(DATA SECTION Opens)

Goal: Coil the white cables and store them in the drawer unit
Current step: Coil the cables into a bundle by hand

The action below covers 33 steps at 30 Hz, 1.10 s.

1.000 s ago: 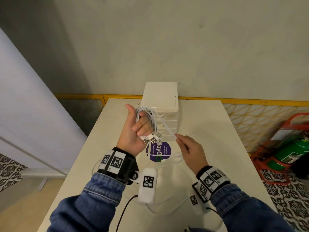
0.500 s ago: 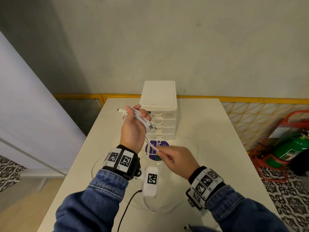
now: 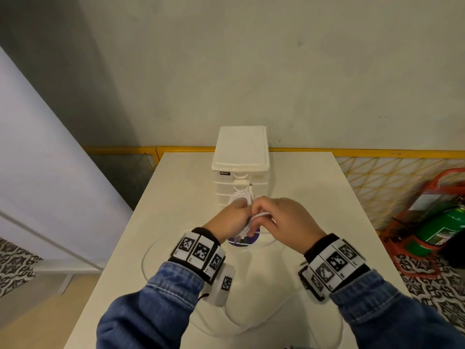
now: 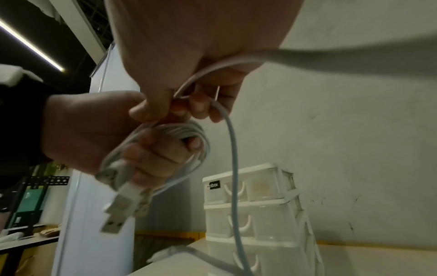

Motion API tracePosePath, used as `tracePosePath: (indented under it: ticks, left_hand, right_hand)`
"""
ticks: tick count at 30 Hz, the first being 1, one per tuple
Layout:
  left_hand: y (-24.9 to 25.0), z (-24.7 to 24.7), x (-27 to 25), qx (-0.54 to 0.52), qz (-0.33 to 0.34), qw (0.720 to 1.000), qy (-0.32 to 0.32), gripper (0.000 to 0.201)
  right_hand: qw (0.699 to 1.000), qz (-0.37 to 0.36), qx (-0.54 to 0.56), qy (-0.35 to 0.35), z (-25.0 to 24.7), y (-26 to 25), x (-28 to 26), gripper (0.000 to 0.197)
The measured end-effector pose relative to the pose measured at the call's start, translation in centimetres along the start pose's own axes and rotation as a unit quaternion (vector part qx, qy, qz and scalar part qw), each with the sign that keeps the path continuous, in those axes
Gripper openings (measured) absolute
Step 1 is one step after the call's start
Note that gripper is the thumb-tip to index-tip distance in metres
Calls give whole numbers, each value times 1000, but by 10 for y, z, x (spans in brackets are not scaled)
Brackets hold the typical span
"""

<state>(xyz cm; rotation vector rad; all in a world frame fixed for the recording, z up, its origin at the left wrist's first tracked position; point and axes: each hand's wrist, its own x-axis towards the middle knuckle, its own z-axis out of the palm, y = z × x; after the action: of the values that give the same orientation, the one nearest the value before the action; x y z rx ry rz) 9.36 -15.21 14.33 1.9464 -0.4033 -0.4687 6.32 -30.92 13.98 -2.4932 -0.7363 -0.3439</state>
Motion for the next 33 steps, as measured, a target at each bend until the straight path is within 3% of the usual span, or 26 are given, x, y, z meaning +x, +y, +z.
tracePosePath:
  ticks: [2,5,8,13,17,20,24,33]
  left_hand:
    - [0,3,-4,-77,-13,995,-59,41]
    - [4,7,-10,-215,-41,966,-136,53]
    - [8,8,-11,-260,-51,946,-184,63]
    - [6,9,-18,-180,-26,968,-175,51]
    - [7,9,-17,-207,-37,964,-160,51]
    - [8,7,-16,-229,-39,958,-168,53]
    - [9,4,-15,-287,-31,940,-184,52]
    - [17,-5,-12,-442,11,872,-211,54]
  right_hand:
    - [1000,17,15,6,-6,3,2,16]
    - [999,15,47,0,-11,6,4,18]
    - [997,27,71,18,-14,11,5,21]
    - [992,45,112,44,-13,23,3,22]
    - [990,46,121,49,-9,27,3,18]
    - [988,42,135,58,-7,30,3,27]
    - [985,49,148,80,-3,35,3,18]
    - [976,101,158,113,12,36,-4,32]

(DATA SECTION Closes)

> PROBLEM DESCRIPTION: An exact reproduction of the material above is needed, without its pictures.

> SOLUTION BELOW:
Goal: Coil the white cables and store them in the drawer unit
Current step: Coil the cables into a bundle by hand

The action below covers 33 steps at 30 Hz, 1.10 s.

1.000 s ago: 
0.500 s ago: 
now: 
now: 

Motion API tracePosePath, used as `tracePosePath: (indented under it: ticks, left_hand, right_hand)`
"""
ticks: tick count at 30 Hz, the first being 1, one per tuple
Layout:
  left_hand: y (-24.9 to 25.0), z (-24.7 to 24.7), x (-27 to 25), qx (-0.54 to 0.52), qz (-0.33 to 0.34), qw (0.720 to 1.000), qy (-0.32 to 0.32), gripper (0.000 to 0.201)
  right_hand: qw (0.699 to 1.000), qz (-0.37 to 0.36), qx (-0.54 to 0.56), qy (-0.35 to 0.35), z (-25.0 to 24.7), y (-26 to 25), x (-28 to 26), gripper (0.000 to 0.197)
The measured end-effector pose relative to the pose measured at the call's start, translation in centimetres along the start pose's own axes and rotation as a unit quaternion (vector part qx, qy, qz and scalar part qw), each with the sign that keeps the path continuous, in those axes
Gripper openings (measured) absolute
Step 1 is one step after the call's start
Note that gripper is the thumb-tip to index-tip distance in metres
Calls give whole numbers, each value times 1000, but by 10 for y, z, x (spans in brackets are not scaled)
Brackets hold the typical span
"""

<state>(xyz cm; rotation vector rad; all in a world frame fixed for the recording, z up, its origin at the left wrist's first tracked position; point and axes: each hand's wrist, its own x-axis towards the middle knuckle, its own z-axis out of the palm, y = z × x; after the action: of the values that give the same orientation, the one nearest the value before the action; x y z rx ry rz) 9.36 -15.21 14.33 1.9464 -0.4033 -0.4687 6.32 -30.92 13.98 -2.4932 -0.7363 -0.3439</state>
Motion for the next 33 steps, as measured, a target at each bend until the straight path is within 3% of the usual span, or 26 are given, x, y, z meaning +x, +y, +z.
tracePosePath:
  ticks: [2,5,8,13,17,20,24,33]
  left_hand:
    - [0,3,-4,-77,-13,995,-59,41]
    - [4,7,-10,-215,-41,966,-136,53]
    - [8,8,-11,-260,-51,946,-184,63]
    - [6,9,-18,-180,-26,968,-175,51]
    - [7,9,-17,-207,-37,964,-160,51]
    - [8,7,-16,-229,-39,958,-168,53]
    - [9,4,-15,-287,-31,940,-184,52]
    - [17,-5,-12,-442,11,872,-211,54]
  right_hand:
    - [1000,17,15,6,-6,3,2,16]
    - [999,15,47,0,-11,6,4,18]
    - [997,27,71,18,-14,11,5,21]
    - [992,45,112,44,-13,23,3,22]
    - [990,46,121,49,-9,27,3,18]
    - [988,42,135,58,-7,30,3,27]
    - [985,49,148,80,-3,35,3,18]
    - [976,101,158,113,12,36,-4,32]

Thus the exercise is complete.